The Los Angeles Lakers made one of the biggest moves of the 2019 NBA offseason when they traded for Anthony Davis from the New Orleans Pelicans.
The price was steep, requiring Los Angeles to hand over Brandon Ingram, Josh Hart, Lonzo Ball, and multiple first-round draft picks. However, given Davis’ standing as one of the top talents in the league, the risk may be worth it.
On this episode of the Lakers Nation Podcast, host Trevor Lane explains why Davis — despite his dominance — could be even better for the 2019-20 NBA season playing alongside LeBron James and a roster full of shooters the Lakers have assembled. It’s a scary thought for the rest of the league and one that should have Lakers fans in a frenzy.
There is no question that Davis is incredible as his mobility, size, and skill allows him to be a terror on the defensive end while providing him the ability to score on just about anyone. However, one area of his game that needs some refinement is his effectiveness in pick-and-roll situations where he ranked in just the 38th percentile.

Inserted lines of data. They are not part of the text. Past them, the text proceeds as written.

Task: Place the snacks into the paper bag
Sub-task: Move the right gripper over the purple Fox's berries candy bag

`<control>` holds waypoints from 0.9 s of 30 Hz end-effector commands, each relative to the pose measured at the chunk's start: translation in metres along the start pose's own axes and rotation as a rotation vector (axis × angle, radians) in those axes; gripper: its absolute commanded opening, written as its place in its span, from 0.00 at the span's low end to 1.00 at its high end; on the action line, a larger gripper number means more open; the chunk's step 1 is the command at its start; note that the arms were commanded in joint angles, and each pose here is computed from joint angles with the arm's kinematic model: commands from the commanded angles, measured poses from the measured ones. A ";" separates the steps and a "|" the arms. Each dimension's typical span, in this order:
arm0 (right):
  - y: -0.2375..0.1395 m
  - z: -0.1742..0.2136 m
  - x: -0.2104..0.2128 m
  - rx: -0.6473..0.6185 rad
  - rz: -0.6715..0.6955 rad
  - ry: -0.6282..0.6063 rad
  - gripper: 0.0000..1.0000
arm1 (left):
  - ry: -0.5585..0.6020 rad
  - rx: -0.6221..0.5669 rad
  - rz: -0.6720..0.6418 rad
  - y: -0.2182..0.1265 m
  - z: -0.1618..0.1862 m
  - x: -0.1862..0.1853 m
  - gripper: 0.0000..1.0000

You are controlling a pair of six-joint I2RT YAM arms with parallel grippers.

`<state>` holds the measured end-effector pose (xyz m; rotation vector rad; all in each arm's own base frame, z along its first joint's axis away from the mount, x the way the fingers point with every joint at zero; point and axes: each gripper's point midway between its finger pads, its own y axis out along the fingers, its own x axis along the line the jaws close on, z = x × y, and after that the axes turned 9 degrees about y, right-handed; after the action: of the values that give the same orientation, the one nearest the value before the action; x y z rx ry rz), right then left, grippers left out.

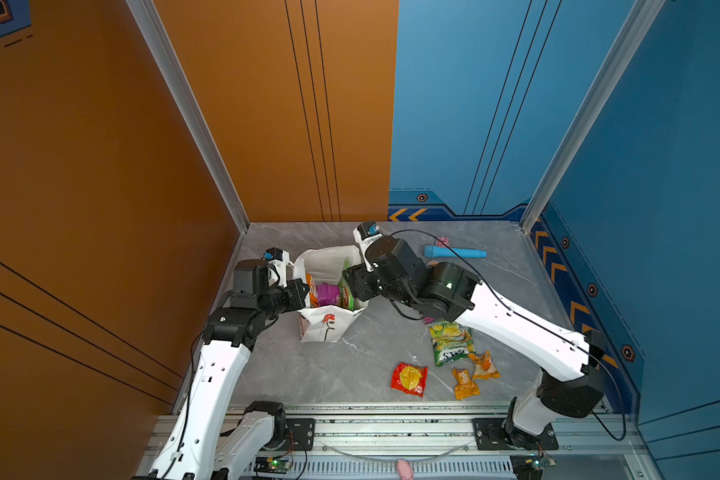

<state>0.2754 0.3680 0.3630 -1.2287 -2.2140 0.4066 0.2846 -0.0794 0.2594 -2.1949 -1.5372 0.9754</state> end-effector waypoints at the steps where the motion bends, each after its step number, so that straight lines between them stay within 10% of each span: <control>1: -0.005 -0.002 -0.053 -0.022 0.137 0.017 0.65 | 0.048 -0.083 -0.004 -0.008 -0.023 -0.002 0.00; 14: 0.003 0.047 -0.238 0.041 0.368 0.553 0.77 | 0.031 -0.073 -0.020 -0.005 -0.022 0.004 0.00; 27: 0.044 0.096 -0.323 0.180 0.474 0.680 0.90 | 0.029 -0.066 -0.025 -0.004 -0.021 0.005 0.00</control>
<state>0.3750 0.1138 0.1729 -1.5578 -1.2908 0.2802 0.2889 -0.0714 0.2537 -2.1524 -1.5706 0.9905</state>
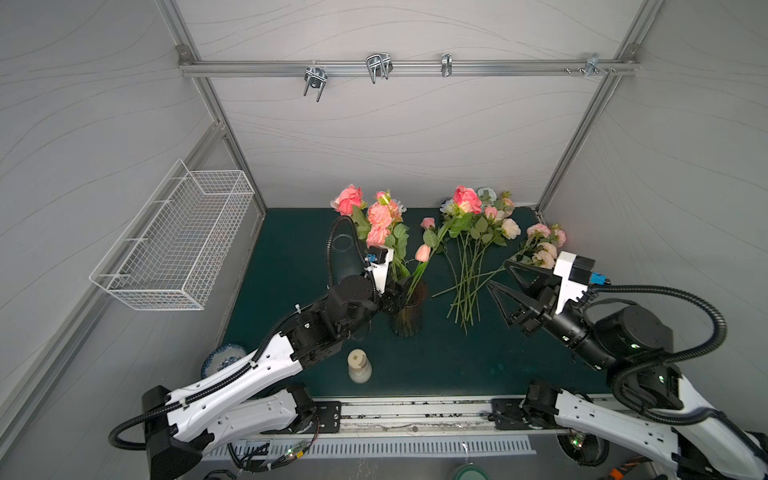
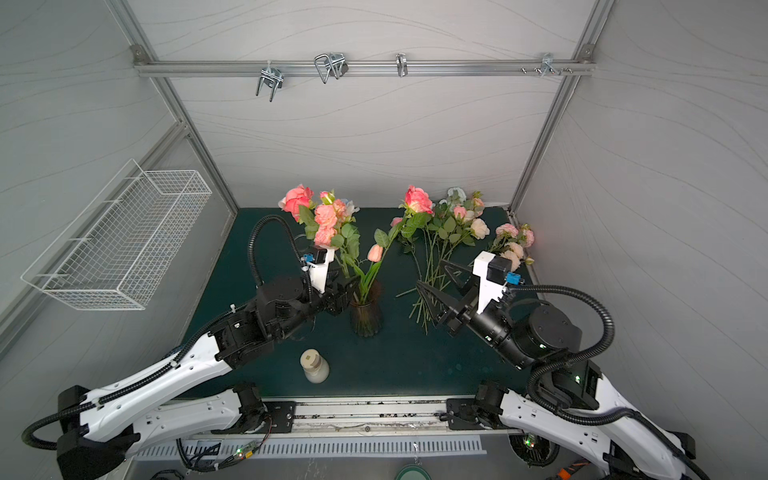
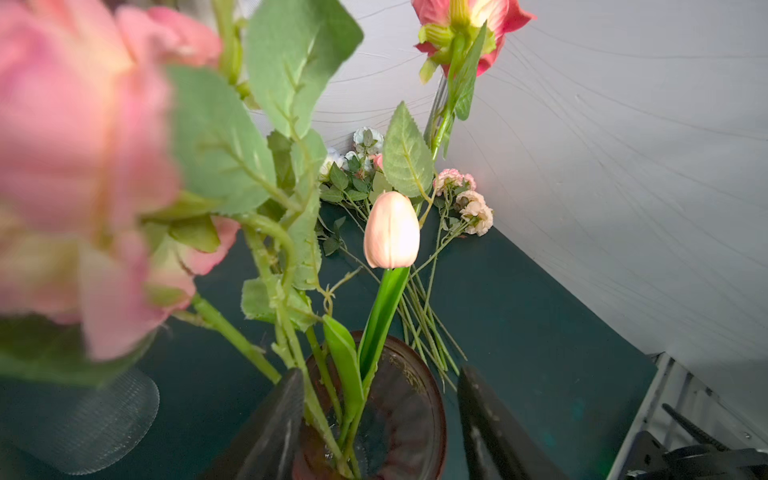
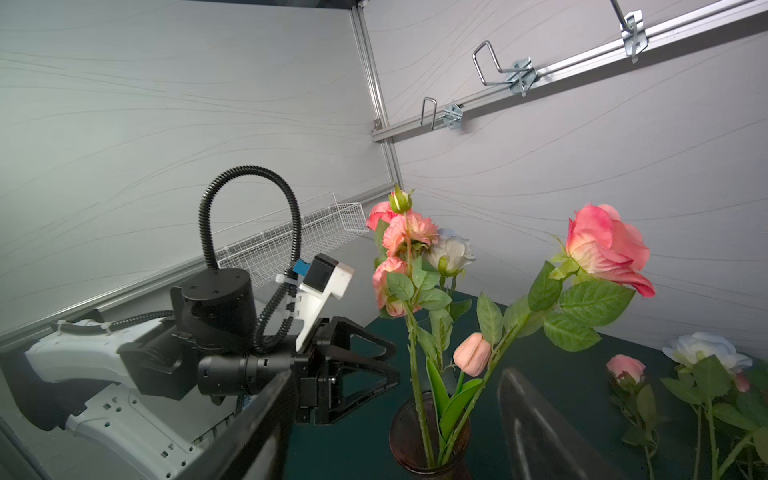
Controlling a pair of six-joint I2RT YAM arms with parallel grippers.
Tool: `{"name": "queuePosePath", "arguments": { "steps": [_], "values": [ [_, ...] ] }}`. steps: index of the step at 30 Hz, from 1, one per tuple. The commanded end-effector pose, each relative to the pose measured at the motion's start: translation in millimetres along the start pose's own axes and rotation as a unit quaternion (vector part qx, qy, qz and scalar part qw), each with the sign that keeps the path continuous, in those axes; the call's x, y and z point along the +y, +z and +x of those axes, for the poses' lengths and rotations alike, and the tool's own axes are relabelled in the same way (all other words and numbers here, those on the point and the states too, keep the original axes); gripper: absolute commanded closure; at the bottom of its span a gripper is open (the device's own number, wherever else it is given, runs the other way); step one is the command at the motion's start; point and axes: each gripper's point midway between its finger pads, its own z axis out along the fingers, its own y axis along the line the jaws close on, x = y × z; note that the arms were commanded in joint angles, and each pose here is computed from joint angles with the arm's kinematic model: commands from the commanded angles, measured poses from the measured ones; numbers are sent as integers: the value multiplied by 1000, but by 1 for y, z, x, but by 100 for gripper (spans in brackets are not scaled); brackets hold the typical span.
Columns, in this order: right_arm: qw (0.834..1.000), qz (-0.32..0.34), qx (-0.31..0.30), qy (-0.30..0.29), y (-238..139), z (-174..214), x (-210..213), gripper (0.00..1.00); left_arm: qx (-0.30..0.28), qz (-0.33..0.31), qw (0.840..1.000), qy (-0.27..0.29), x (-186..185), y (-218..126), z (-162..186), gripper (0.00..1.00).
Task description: Arrange the flowers into the vase
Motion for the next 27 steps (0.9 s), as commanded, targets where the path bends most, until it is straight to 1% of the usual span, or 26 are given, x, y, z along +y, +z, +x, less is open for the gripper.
{"name": "queuePosePath", "arguments": {
  "steps": [1,5,7,8,9,10,12,13,14,16,17,20,22,25,26,27],
  "values": [
    [999,42,13,9,7,11,-15,21,-29,21,999,-37,-6,-20,-24,36],
    [991,119,55,26,13,36,-45,20,-61,57,994,-69,-13,-48,-46,26],
    [982,165,83,41,15,57,-66,21,-80,74,991,-81,-15,-63,-57,21],
    [974,195,103,56,15,75,-81,21,-91,81,989,-88,-16,-71,-63,19],
    [970,205,114,70,15,85,-88,23,-100,85,987,-91,-15,-78,-67,18],
    [962,224,129,92,14,101,-103,25,-111,88,985,-96,-14,-85,-71,15],
    [940,265,159,144,11,141,-134,30,-128,92,982,-102,-10,-98,-77,11],
    [930,277,173,168,11,158,-147,32,-136,90,981,-105,-7,-104,-78,6],
    [916,298,184,194,8,174,-164,33,-142,87,980,-109,-4,-109,-78,0],
    [891,322,208,245,7,204,-194,35,-155,77,978,-119,6,-117,-75,0],
    [879,336,216,260,7,215,-208,35,-159,77,977,-122,8,-120,-72,0],
    [843,388,238,287,8,241,-252,36,-161,70,975,-136,17,-125,-59,1],
    [815,429,238,307,4,254,-281,38,-157,61,975,-144,25,-126,-48,1],
    [789,458,220,346,8,269,-314,41,-150,54,975,-152,31,-128,-35,1],
    [783,461,219,355,11,273,-322,42,-148,54,976,-153,32,-129,-32,1],
    [781,461,217,362,18,275,-330,44,-146,53,976,-155,34,-130,-29,1]
  ]
}}
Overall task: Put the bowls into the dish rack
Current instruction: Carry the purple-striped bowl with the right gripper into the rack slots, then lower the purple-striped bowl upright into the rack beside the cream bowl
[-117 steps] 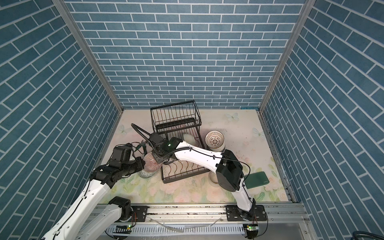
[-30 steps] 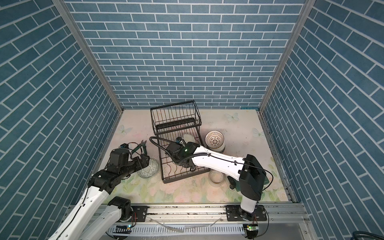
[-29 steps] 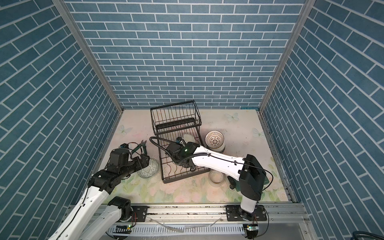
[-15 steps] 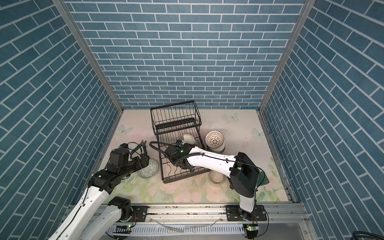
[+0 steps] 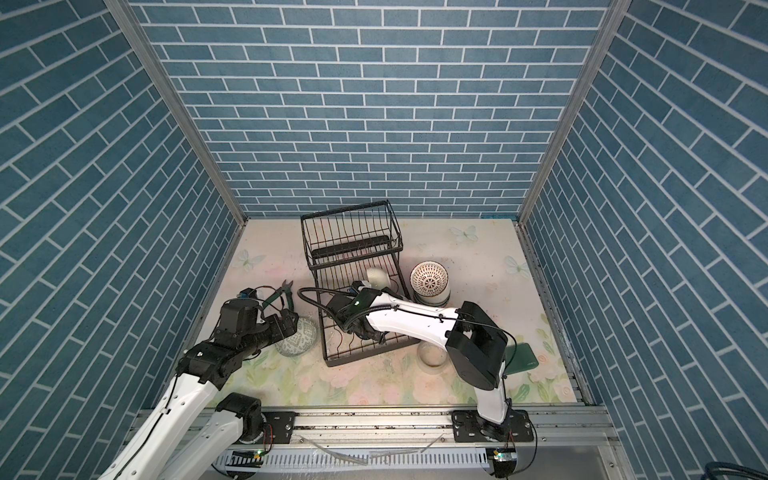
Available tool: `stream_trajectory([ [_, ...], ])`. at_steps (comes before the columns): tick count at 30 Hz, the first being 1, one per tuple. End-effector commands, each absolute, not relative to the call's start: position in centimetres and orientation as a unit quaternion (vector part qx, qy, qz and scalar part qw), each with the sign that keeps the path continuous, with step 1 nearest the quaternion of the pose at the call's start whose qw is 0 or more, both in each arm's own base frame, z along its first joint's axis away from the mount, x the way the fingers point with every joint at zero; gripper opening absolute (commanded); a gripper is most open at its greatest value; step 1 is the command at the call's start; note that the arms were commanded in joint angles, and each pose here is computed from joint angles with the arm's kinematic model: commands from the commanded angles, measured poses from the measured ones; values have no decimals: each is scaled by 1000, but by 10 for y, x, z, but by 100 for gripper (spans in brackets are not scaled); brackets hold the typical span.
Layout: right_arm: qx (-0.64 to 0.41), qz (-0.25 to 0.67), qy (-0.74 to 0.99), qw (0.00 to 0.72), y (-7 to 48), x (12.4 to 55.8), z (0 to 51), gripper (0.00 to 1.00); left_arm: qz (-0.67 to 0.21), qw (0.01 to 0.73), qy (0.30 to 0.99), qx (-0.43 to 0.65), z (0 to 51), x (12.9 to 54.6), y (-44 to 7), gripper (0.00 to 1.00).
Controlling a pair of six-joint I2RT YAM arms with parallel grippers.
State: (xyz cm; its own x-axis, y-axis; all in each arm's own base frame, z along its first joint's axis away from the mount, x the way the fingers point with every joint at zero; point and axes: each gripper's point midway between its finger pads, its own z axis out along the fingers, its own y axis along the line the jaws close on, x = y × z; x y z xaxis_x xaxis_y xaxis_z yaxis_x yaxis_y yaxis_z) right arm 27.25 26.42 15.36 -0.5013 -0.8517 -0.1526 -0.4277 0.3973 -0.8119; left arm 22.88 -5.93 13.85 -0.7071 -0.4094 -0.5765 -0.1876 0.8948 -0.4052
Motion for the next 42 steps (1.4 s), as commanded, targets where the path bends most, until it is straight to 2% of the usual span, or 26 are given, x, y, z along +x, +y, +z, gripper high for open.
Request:
stream_trajectory([
  [1,-413,-405,759,299,265,281,170,0,-153,348,911,-161,135,227,-56,97],
  [21,-456,-442,720,281,286,278,142,0,-150,344,912,-164,128,230,-56,97],
  [42,-501,-427,713,242,317,240,97,0,-149,346,911,-166,127,232,-56,97],
])
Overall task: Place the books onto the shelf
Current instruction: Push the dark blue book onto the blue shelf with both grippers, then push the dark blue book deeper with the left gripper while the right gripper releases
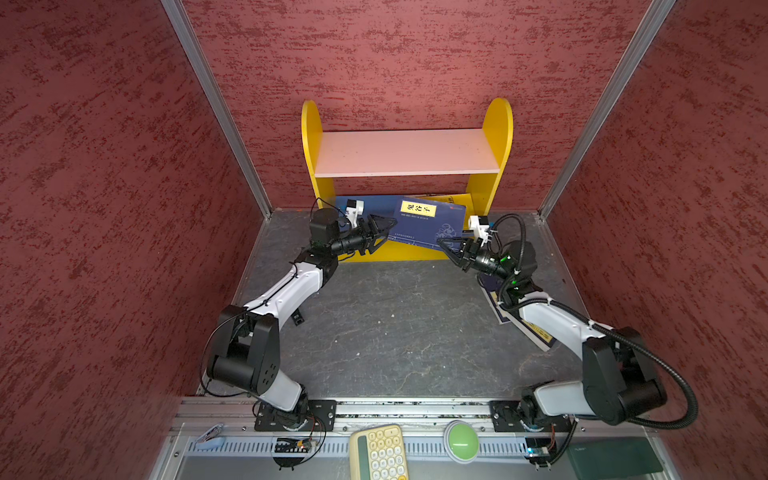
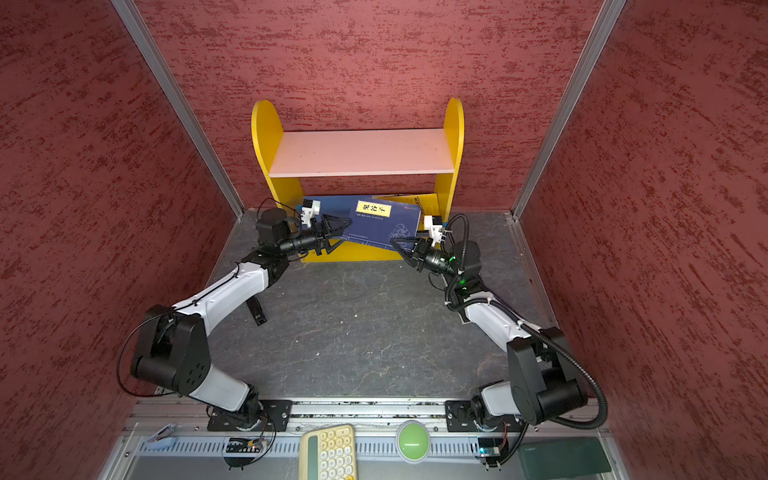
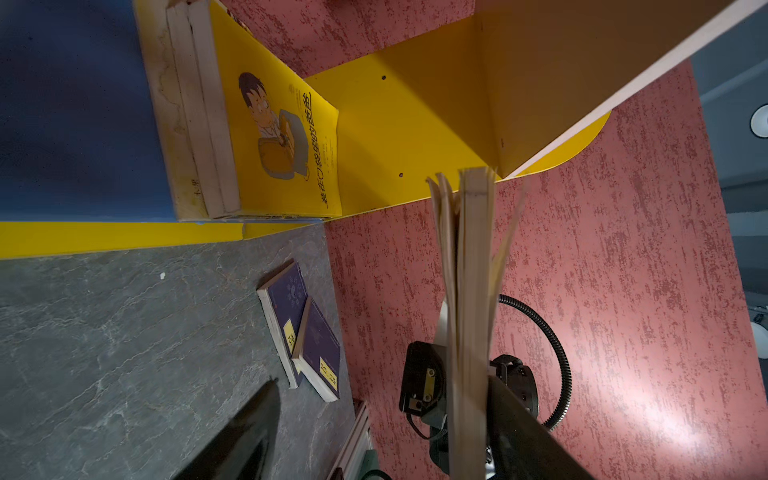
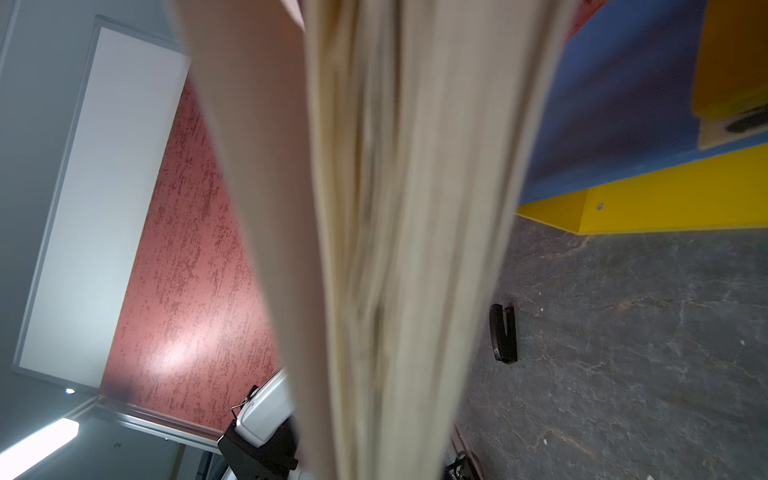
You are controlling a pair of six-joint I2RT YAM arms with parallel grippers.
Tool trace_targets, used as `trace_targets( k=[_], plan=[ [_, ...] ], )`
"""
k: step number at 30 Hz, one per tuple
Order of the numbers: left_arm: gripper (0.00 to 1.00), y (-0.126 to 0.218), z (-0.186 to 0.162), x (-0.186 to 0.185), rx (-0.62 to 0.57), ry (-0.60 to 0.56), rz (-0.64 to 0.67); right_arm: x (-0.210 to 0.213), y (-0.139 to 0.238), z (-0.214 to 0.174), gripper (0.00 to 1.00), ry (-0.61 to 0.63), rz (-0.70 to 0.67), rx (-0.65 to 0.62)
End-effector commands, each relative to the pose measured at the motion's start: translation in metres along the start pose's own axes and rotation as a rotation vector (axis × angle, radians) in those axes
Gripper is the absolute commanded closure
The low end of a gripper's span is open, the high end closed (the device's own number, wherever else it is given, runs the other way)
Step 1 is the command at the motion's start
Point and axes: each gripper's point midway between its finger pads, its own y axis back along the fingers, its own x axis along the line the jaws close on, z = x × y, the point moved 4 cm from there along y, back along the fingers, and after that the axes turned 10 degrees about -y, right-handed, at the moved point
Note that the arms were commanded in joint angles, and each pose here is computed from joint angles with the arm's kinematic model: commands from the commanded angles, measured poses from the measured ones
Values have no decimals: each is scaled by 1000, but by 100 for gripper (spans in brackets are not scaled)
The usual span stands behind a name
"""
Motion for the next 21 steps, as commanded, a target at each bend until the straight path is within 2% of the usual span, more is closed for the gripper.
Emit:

Davis’ struggles stem from teams collapsing into the paint to stop him from cutting to the rim and the Pelicans — who ranked 24th in three-point percentage last season — didn’t have the right pieces to make them pay by knocking down open looks.
James and the Lakers learned all too well that a lack of floor spacing can be fatal to a team as they watched their playoff hopes slip away under a barrage of missed threes. They were even worse than the Pelicans, finishing 29th in the league in three-point shooting.
Not willing to let that stand, the Lakers targeted Danny Green, Quinn Cook, and Troy Daniels over the summer while also bringing in competent marksmen like Avery Bradley and Jared Dudley. With those pieces — added to incumbent shooters like Alex Caruso, Kentavious Caldwell-Pope, and a hopefully resurgent Kyle Kuzma — the Lakers should have the kind of floor spacing that Davis and James need to thrive.
With real shooting to kick out to, a James-Davis pick-and-roll could be absolutely deadly. Teams will be wary of leaving James to collapse onto Davis, but leaving snipers like Cook or Green open behind the three-point line won’t be enticing either. Having teams pick their poison should result in more open looks for Davis and thus better efficiency.
If Davis can indeed shore up the one weakness of his offensive game next season, then he should be a legitimate MVP candidate.